You can inject code into the target process's local copy of SwapBuffers. On Linux this would be easy to do via the LD_PRELOAD environmental variable, or by calling ld-linux.so.2 explicitly, but there is no equivalient on Windows. Luckily there is a framework from Microsoft Research which can do this for you called Detours. You can find this here: link.
The demoscene group Farbrausch made a demo-capturing tool named kkapture which makes use of the Detours library. Their tool targets applications that require no user input however, so they basically run the demos at a fixed framerate by hooking into all the possible time functions, like timeGetTime(), GetTickCount() and QueryPerformanceCounter(). It's totally rad. A presentation written by ryg (I think?) regarding kkapture's internals can be found here. I think that's of interest to you.
For more information about Windows hooks, see here and here.
EDIT:
This idea intrigued me, so I used Detours to hook into OpenGL applications and mess with the graphics. Here is Quake 2 with green fog added:
Some more information about how Detours works, since I've used it first hand now:
Detours works on two levels. The actual hooking only works in the same process space as the target process. So Detours has a function for injecting a DLL into a process and force its DLLMain to run too, as well as functions that are supposed to be used in that DLL. When DLLMain is run, the DLL should call DetourAttach() to specify the functions to hook, as well as the "detour" function, which is the code you want to override with.
So it basically works like this:
You have a launcher application who's only task is to call DetourCreateProcessWithDll(). It works the same way as CreateProcessW, only with a few extra parameters. This injects a DLL into a process and calls its DllMain().

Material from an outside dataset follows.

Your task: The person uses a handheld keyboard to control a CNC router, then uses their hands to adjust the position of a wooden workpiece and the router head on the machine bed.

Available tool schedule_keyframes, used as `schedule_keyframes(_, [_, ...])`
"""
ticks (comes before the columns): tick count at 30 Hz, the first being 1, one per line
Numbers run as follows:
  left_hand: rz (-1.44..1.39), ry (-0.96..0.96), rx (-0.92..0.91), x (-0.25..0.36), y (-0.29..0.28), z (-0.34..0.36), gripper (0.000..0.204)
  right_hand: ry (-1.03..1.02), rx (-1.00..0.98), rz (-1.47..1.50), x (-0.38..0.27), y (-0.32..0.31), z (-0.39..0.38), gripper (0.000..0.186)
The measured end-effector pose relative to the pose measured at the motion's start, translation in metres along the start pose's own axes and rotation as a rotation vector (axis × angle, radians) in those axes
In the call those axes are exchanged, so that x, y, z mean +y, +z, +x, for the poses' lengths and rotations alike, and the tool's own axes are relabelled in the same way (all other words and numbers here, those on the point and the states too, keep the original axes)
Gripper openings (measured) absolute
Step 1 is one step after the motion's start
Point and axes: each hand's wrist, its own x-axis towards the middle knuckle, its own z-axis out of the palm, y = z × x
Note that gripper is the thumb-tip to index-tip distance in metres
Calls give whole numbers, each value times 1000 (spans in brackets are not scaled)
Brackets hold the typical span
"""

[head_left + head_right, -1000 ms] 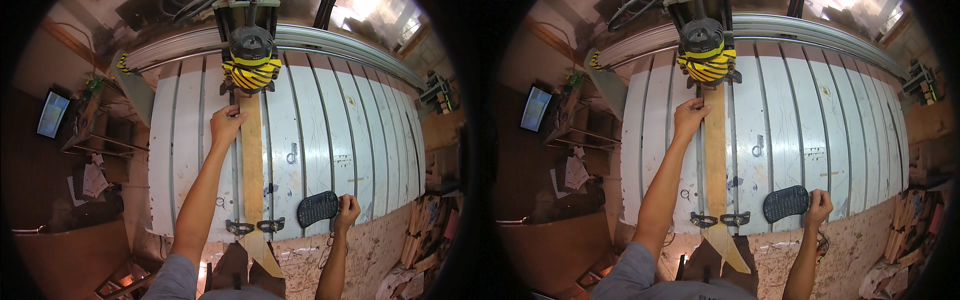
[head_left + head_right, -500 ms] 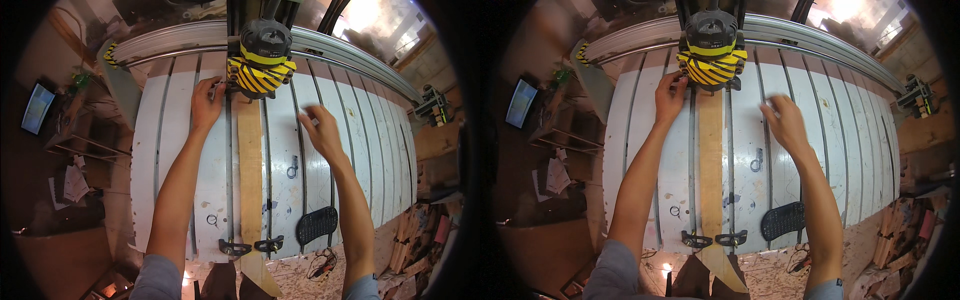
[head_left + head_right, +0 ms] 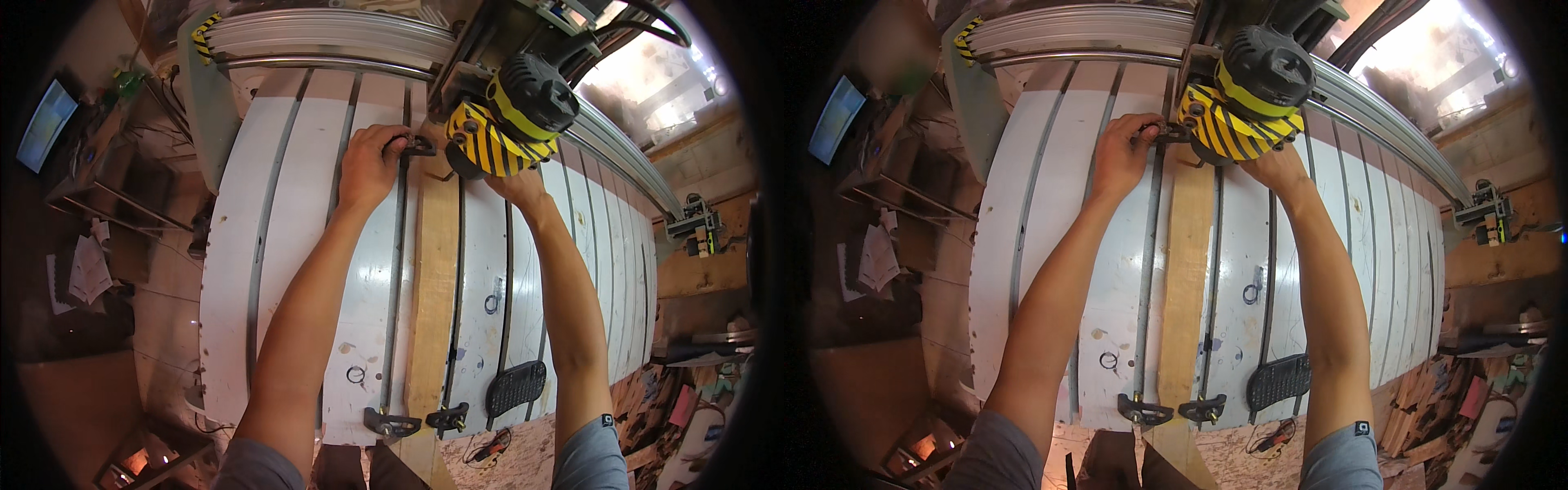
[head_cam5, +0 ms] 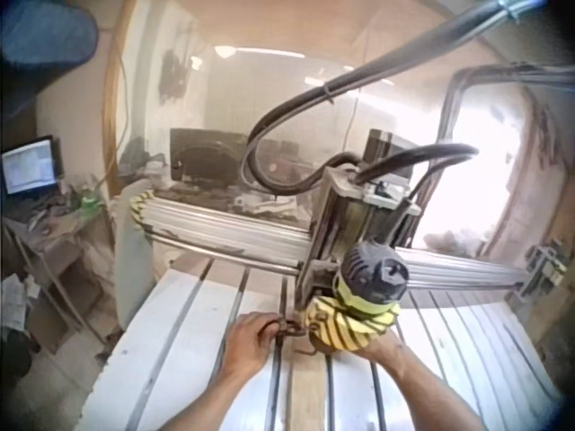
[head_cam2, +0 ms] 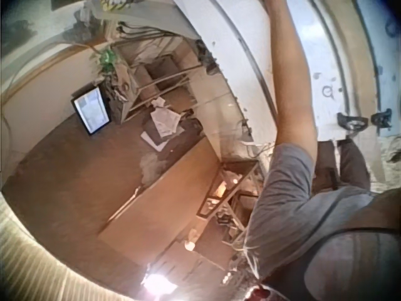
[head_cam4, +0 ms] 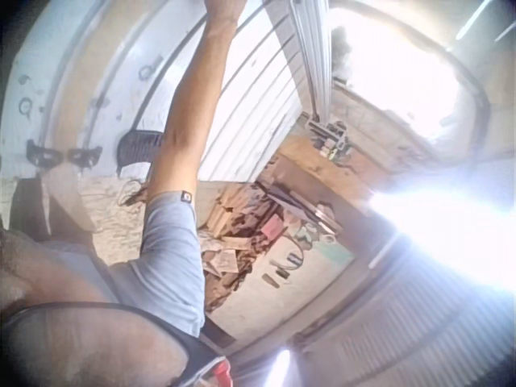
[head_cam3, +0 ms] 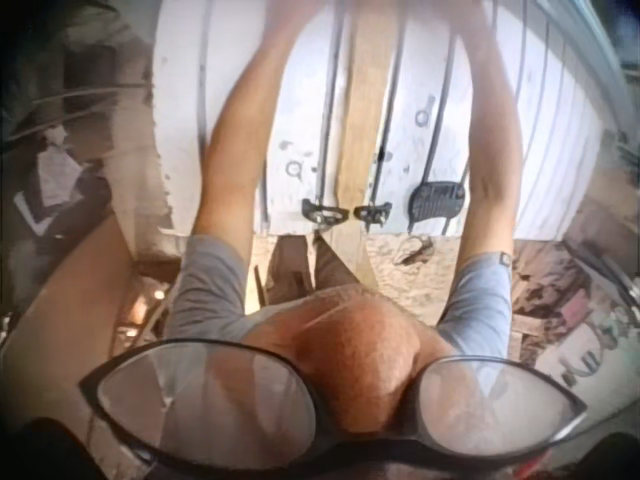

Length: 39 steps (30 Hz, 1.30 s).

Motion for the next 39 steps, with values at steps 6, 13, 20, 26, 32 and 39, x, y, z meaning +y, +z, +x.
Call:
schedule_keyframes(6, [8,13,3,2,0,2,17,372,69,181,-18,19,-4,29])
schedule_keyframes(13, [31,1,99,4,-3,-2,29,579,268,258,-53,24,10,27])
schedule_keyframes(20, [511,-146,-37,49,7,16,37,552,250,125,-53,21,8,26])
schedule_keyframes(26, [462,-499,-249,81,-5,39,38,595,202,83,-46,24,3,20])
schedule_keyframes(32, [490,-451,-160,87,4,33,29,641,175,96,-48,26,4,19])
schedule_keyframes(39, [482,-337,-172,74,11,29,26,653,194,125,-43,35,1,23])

You implement a DLL that calls the Detour functions and sets up trampoline functions. That means calling DetourTransactionBegin(), DetourUpdateThread(), DetourAttach() followed by DetourTransactionEnd().
Use the launcher to inject the DLL you implemented into a process.

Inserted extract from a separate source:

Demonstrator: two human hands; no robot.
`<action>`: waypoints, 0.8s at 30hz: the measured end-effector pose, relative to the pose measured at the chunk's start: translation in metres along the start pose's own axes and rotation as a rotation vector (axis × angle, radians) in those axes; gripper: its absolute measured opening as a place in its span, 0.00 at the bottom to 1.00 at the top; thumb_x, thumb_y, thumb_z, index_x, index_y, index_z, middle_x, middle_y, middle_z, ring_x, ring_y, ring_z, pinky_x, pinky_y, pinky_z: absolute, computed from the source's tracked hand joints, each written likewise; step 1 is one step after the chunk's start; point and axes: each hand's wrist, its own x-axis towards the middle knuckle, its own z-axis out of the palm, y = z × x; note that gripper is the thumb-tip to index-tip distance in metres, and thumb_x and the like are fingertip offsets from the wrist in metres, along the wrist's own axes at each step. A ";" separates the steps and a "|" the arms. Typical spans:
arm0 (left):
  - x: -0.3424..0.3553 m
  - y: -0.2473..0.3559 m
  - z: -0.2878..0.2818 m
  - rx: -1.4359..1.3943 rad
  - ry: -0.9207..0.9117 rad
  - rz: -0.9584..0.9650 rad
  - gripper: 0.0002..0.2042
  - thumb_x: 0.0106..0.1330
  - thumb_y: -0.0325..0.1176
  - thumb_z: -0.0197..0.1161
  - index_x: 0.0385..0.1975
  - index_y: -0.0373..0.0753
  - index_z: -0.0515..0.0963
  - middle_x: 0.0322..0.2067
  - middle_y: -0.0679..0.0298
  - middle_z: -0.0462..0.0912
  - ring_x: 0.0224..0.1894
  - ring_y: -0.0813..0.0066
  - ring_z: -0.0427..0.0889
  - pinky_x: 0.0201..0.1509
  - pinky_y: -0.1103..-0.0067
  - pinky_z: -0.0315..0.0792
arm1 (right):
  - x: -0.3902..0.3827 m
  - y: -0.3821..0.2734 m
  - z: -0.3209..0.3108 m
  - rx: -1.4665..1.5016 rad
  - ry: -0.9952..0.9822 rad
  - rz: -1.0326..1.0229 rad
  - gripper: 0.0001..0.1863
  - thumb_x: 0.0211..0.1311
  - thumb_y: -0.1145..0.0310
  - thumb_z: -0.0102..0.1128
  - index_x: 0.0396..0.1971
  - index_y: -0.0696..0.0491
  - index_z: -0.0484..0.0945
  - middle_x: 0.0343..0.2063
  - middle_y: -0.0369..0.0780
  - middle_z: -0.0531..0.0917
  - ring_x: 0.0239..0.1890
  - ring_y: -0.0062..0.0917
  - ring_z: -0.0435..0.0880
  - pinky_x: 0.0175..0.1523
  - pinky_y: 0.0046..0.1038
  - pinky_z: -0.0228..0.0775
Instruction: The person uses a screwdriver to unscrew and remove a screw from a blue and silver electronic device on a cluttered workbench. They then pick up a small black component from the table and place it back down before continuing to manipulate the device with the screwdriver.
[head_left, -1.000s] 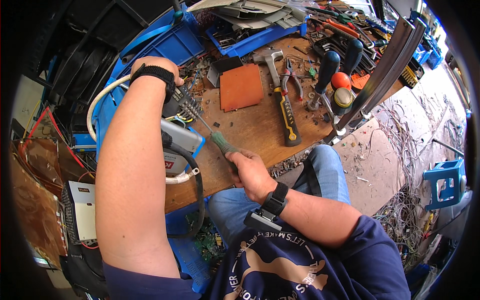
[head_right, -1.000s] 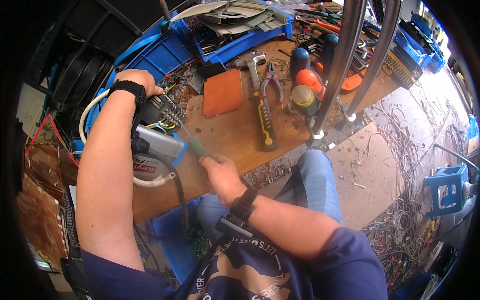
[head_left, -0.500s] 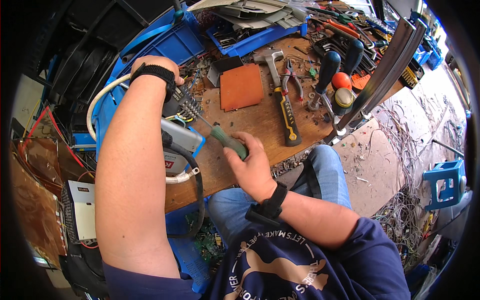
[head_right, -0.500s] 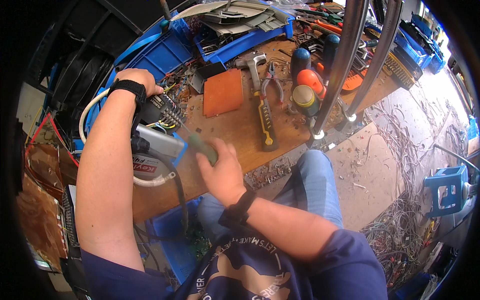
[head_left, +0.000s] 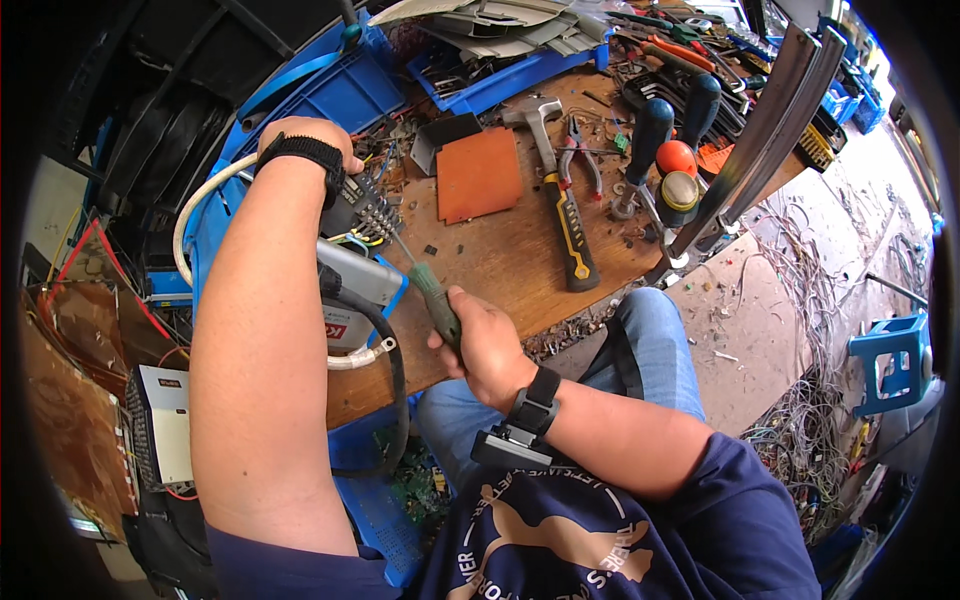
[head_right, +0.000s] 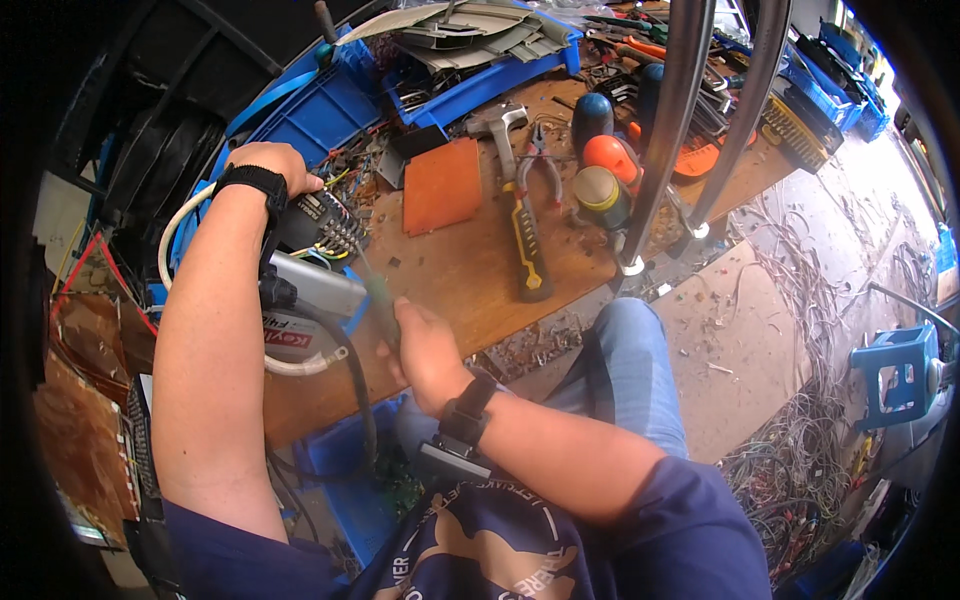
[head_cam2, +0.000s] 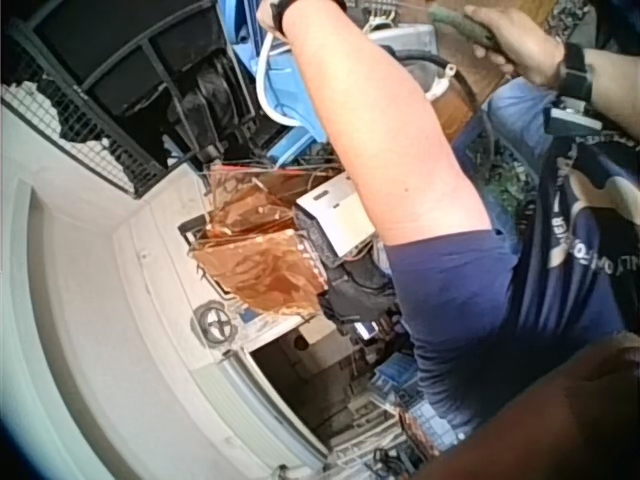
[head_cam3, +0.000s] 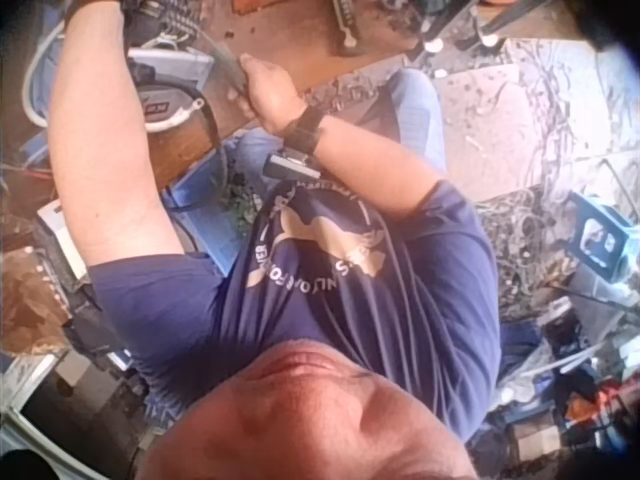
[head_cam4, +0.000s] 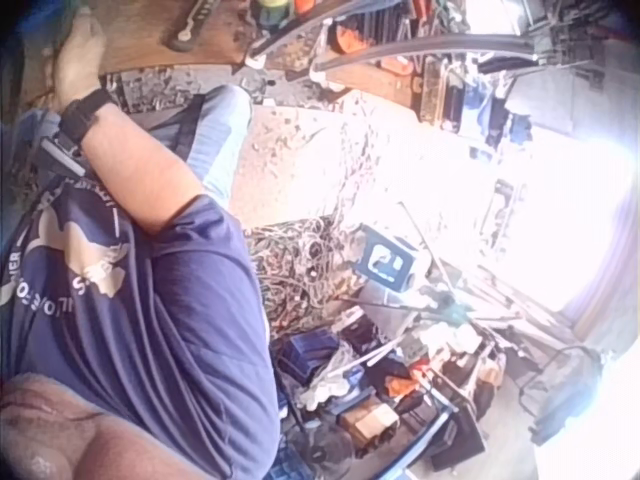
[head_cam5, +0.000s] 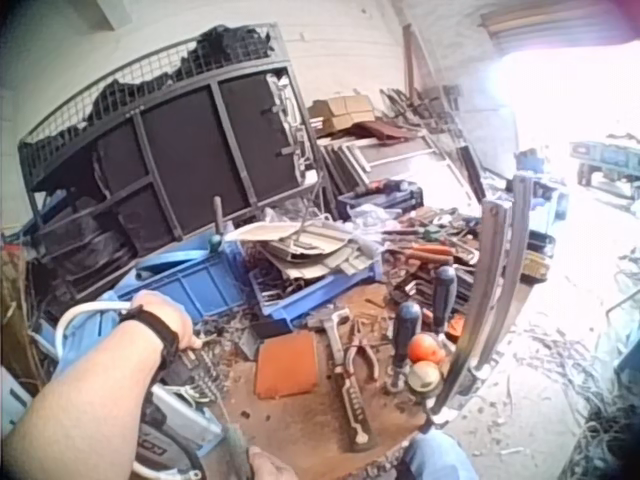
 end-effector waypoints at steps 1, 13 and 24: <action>-0.001 0.002 -0.002 0.001 0.010 0.019 0.28 0.59 0.60 0.60 0.46 0.41 0.82 0.48 0.56 0.82 0.52 0.60 0.80 0.55 0.68 0.73 | 0.008 0.011 -0.002 -0.155 0.105 -0.211 0.18 0.70 0.55 0.47 0.42 0.56 0.71 0.28 0.38 0.77 0.22 0.21 0.72 0.26 0.22 0.63; -0.003 0.005 -0.005 0.018 0.009 0.020 0.27 0.58 0.59 0.61 0.45 0.41 0.82 0.47 0.55 0.82 0.51 0.59 0.80 0.54 0.68 0.73 | 0.003 0.004 0.001 -0.018 0.195 -0.001 0.17 0.64 0.63 0.53 0.47 0.58 0.72 0.28 0.38 0.76 0.23 0.20 0.73 0.26 0.22 0.65; -0.002 0.017 -0.017 0.026 -0.061 -0.008 0.24 0.61 0.55 0.61 0.50 0.44 0.79 0.50 0.60 0.81 0.53 0.62 0.80 0.55 0.67 0.72 | 0.018 0.011 0.012 -0.069 0.108 0.078 0.10 0.68 0.65 0.49 0.42 0.55 0.70 0.28 0.36 0.76 0.26 0.20 0.74 0.23 0.23 0.65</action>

There are some caveats though. When DllMain is run, libraries that are imported later with LoadLibrary() aren't visible yet. So you can't necessarily set up everything during the DLL attachment event. A workaround is to keep track of all the functions that are overridden so far, and try to initialize the others inside these functions that you can already call. This way you will discover new functions as soon as LoadLibrary have mapped them into the memory space of the process. I'm not quite sure how well this would work for wglGetProcAddress though. (Perhaps someone else here has ideas regarding this?)
Some LoadLibrary() calls seem to fail. I tested with Quake 2, and DirectSound and the waveOut API failed to initalize for some reason. I'm still investigating this.
I found a sourceforge'd project called taksi:
http://taksi.sourceforge.net/
Taksi does not provide audio capture, though.
I've written screen grabbers in the past (DirectX7-9 era). I found good old DirectDraw worked remarkably well and would reliably grab bits of hardware-accelerated/video screen content which other methods (D3D, GDI, OpenGL) seemed to leave blank or scrambled. It was very fast too.